La mia presenza qui come delegato regionale testimonia che il sindacato non accetta questa impostazione.
Cosa ci farebbe un “datore di lavoro”, delegato ad un congresso della CGIL ?

Bisogna però passare dalla non-accettazione a forme di organizzazione del rifiuto.
Bisogna rimettere in discussione una normativa che impedisce il costruirsi di un rapporto organico fra capo di istituto e docenti (soprattutto).
Nella imminente fase di ricostruzione della scuola italiana è determinante che il sindacato arrivi con la consapevolezza che vanno indebolite le differenzegerarchiche all’interno della scuola.

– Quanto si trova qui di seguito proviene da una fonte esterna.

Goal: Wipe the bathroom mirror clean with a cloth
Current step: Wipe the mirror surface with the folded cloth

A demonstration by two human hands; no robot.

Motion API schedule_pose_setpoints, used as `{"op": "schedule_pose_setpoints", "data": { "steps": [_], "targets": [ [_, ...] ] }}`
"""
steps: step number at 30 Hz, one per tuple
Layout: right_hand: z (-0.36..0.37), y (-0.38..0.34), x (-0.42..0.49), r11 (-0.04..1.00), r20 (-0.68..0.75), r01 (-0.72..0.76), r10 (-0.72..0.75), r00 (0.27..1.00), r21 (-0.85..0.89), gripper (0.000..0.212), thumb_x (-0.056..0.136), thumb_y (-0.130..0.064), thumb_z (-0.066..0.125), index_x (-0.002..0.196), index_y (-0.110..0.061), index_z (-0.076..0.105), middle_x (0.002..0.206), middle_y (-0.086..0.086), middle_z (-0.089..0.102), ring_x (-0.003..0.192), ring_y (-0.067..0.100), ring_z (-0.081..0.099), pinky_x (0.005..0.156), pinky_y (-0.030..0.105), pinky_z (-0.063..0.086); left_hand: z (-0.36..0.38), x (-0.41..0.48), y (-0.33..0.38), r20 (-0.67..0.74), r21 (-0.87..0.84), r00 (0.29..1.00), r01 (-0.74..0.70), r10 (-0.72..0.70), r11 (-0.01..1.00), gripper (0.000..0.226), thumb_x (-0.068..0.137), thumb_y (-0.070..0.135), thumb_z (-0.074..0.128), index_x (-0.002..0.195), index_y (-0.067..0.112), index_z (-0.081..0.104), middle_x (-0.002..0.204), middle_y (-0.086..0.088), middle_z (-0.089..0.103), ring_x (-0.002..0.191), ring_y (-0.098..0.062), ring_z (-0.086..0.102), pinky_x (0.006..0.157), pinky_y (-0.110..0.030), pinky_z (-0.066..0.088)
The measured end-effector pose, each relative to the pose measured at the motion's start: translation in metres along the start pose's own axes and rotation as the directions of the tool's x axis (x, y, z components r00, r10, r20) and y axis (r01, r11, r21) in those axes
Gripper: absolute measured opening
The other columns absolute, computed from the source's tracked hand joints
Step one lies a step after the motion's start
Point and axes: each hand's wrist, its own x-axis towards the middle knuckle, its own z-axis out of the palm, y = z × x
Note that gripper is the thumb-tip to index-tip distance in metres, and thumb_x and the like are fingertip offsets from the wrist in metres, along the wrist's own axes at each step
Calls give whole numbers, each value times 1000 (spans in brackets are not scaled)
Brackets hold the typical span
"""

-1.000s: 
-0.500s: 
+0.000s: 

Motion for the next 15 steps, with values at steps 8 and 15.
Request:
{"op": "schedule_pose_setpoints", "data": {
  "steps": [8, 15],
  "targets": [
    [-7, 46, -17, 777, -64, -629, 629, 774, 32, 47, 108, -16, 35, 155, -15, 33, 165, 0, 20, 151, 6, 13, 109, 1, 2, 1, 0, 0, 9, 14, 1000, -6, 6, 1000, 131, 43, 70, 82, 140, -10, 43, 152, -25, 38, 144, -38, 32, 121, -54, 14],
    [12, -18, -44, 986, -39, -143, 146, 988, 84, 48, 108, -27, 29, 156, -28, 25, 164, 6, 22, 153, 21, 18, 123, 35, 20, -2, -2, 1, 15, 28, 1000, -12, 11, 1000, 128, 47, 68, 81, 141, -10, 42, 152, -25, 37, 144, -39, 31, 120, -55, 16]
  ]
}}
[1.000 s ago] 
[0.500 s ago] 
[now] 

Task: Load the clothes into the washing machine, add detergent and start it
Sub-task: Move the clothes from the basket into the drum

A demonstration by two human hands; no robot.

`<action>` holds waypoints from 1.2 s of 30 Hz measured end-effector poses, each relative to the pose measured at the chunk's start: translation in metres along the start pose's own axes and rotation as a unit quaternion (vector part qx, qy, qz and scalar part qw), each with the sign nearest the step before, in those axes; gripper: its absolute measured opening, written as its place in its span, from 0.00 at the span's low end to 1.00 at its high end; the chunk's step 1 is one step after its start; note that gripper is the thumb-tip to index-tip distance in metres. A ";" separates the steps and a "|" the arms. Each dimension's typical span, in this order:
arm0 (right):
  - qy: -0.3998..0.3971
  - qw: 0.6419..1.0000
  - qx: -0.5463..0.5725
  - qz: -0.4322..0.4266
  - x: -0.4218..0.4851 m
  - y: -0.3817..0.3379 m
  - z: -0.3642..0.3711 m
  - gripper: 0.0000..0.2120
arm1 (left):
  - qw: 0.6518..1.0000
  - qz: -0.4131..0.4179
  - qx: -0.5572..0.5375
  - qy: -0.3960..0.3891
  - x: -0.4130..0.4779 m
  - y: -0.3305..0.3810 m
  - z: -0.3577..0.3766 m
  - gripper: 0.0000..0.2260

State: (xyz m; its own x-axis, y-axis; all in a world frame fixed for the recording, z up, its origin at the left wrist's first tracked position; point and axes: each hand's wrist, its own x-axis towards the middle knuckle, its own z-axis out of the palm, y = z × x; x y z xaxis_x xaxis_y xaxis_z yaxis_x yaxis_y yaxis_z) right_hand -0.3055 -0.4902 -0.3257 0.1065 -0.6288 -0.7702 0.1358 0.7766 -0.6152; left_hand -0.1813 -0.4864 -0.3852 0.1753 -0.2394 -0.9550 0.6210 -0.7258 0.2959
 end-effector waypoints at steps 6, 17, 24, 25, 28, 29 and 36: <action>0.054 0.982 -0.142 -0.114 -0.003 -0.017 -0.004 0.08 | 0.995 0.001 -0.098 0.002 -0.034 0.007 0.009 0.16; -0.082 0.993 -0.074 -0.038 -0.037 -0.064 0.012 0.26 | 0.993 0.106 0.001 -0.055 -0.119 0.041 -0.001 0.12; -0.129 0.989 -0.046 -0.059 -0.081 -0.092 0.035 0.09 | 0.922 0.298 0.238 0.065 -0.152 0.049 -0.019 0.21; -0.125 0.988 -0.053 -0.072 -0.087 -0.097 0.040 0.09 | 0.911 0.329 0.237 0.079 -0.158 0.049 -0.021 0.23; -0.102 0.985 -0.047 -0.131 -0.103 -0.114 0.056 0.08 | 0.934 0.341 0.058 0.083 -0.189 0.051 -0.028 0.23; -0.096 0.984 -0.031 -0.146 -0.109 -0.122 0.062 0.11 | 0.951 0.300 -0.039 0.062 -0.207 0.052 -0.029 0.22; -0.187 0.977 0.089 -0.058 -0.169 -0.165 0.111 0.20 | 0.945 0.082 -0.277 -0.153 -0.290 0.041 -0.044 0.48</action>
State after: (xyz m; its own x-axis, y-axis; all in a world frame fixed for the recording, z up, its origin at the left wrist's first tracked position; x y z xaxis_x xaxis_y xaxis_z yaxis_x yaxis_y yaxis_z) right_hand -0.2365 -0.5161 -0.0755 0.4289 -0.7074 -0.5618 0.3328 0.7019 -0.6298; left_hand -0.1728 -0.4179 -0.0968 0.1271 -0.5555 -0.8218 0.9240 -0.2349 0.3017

Bisogna costruire un percorso – dentro la scuola - di potenziamento dei meccanismi della elaborazione delle decisioni, della partecipazione.
Immaginare nuove forme di aggregazione oltre gli organi collegiali.
Dare nuovi significati e potenzialità all’ Autonomia degli Istituti.
Ci sarà un grande lavoro da fare – dopo aprile – sul piano della critica, dell’autocritica e dell’elaborazione di soluzioni ai problemi.
Soprattutto sarà necessario dare vita ad un grande processo di coinvolgimento di tutte le componenti della scuola, perché non si tratterà solo di abrogare le riforme Moratti.
Si tratterà, per il sindacato, di riprendere il filo delle riforme interrotte degli ultimi due decenni : con determinazione, indipendenza dalla politica e quindi, soprattutto, con grande coraggio.